На заднем дворе одной из, кажется, столовых, он помог водителю открепить платформу с продуктами, поблагодарил — а потом еще минут сорок распределял вместе с дежурными ящики по погрузчикам. А на третьем или четвертом его прихватили за плечо и сказали: «Ты что тут еще, смена закончилась, пошли.» И он пошел.

Верный телефон молчал. Ему не составляло труда молчать — он лежал в рюкзаке, разобранный на три части.

Ничего, дома быстро выяснят, куда он делся — и поймут, почему к нему нельзя дозвониться.

На темной аллее с двумя рядами аккуратных фонарей было изумительно тихо и пусто, Алваро не сразу понял, что дело в полном отсутствии птиц и мошек. Торчали незнакомые очень странные деревья, словно выдуманные для телесных наказаний. Вот ты какая, настоящая живая ель. Домашняя металлическая — рождественская, в лампочках, теплая — как-то приятнее.

Было слишком влажно и сыро, хотя куртка из грубой ткани с пропиткой не пропускала ветер не хуже гипотетического парашюта.

— А что молча? — спросил он тихо. — Это тоже какое-то правило?

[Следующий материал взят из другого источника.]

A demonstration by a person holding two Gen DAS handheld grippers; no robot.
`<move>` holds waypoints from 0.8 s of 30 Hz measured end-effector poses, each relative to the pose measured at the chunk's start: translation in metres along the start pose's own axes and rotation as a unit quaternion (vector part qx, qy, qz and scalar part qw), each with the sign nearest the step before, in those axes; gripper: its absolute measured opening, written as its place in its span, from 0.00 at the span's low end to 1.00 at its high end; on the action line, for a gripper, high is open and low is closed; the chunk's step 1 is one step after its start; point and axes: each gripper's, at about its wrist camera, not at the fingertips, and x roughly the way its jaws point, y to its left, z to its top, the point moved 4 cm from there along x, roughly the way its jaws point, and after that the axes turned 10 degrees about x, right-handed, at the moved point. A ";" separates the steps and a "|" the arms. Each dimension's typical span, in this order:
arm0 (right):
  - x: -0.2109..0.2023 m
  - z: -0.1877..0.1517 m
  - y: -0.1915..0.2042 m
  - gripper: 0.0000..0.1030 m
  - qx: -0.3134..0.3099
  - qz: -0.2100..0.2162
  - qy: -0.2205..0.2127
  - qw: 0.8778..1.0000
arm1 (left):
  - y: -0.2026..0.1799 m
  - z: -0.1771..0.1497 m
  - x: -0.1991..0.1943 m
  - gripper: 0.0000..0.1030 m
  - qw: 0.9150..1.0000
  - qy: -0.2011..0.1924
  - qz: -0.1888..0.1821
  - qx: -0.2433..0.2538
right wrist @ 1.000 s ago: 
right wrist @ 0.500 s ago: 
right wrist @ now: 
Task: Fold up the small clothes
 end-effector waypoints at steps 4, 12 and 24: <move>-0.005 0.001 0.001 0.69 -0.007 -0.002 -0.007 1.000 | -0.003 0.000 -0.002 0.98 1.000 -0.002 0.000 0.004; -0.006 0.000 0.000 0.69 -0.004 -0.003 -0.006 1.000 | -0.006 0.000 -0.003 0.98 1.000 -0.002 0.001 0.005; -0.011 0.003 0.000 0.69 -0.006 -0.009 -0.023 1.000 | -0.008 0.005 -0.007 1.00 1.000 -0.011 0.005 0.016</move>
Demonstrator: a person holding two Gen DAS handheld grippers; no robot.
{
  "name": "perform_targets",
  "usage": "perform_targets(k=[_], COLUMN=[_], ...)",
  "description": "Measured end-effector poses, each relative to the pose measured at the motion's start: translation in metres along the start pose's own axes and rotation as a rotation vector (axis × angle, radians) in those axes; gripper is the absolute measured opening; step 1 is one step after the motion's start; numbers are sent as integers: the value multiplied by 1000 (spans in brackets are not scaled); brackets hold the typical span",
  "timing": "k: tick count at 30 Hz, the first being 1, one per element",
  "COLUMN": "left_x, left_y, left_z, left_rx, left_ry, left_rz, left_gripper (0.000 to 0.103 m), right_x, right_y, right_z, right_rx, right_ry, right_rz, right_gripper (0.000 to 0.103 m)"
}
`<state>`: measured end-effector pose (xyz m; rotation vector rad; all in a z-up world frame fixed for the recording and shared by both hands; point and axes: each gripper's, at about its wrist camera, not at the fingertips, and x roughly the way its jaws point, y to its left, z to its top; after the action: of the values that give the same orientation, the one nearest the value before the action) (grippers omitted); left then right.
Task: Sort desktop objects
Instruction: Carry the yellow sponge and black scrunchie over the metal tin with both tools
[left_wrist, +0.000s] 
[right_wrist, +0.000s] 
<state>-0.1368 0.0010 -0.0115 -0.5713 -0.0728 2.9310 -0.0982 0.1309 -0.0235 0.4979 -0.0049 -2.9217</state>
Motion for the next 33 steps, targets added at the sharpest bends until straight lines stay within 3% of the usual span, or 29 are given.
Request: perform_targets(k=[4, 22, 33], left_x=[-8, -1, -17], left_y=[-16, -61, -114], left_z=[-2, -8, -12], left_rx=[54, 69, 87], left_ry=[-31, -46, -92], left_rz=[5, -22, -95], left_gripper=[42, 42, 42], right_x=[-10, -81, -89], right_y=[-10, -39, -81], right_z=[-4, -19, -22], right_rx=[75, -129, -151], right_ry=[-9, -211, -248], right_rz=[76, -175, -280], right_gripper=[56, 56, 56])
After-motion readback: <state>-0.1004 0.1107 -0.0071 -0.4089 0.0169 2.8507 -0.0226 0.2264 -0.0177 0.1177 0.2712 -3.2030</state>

Спутник — Алваро подумал, что тот ровесник или даже младше, во Флоренции ровесников было много, почти все после службы в ССО, солидные и самостоятельные, — взглянул искоса, словно быстро, на ходу ткнул датчиком. — Внутри мы проверяли, — кивнул он куда-то вперед. — Здесь…

Алваро вздохнул, опустил глаза к отсыревшей, поблескивающей дорожке и стал представлять, что он многоопытен, коварен и солиден.

Шагов через десять почувствовал, что у него начинает получаться.

* * *

Полковник Моран не любил здешних православных. Меньше он любил только иудеев, причем по той же причине. Возьмите народ, в котором нет жестких сословных и кастовых барьеров, и дайте ему Библию на чужом языке, которым больше никто ни для чего не пользуется. Не разговаривает. Не пишет научные труды. Не поет вне храма. Не сочиняет рифмованных непристойностей. Не рисует на стенах. Чего ни хватишься — ничего не делает, а только беседует с Богом. Почему? Потому что, когда отдельно — это удобно и красиво. Добавьте к этому века всеобщей дву, а потом и триязычной грамотности, распространяющейся опять же через религиозные школы. И что вы получите? Намертво аналитическую текстоцентричную культуру, всеядную, всевпитывающую, сухую, рациональную, привыкшую манипулировать огромными массивами, общаться и мыслить цитатами, с удовольствием разбирать любой подвернувшийся блок на детали и собирать из них новое — и использовать все, от рваной веревочки до погнутого гвоздя, в прямом смысле и в метафорическом. Для работы, для жизни, для игры. Особенно для игры. Все в мире произошли от обезьян. Эти — от дельфинов. Моран как-то освоил этот язык, этот способ мышления, но говорить на нем в неслужебной обстановке было для него пыткой.

Полковник Моран шел по вечернему кампусу к прекрасной женщине, и думал о том, что она католичка, спасибо Сообществу, и оно на что-нибудь да бывает полезно. На своем месте. «Я построю им часовню, — покатал он на языке заготовку для будущей остроты. — Этим и ограничимся. У нас светское учебное заведение, светское. Ох уж эти христиане…»

Дальше следовало сказать, что не тащит же он из Индии разнообразные храмовые культы; хотя шутка была далеко за гранью приличия и даже шутки ради не стоило бы поминать саму возможность воцарения проклятых многобожников, тем более — здесь.

Конечно, дела религиозные тут ни при чем. Ревность — совсем другое дело. Они просто вынести не могут, что кто-то имеет свои взгляды, свои методы, свое представление о верном. Это уже католическое. Никто так усердно не боролся с любым проявлением оригинальной мысли, разности в толкованиях одних и тех же слово их пророка…

Смешнее всего, что этот оплот нетерпимости прятался за ширмой Радужного Клуба; впрочем, и антиглобализм в Клубе напоминал разнообразие форменной одежды в пределах одного рода войск. Хочешь, парадный, хочешь, повседневный, перчатки по погоде.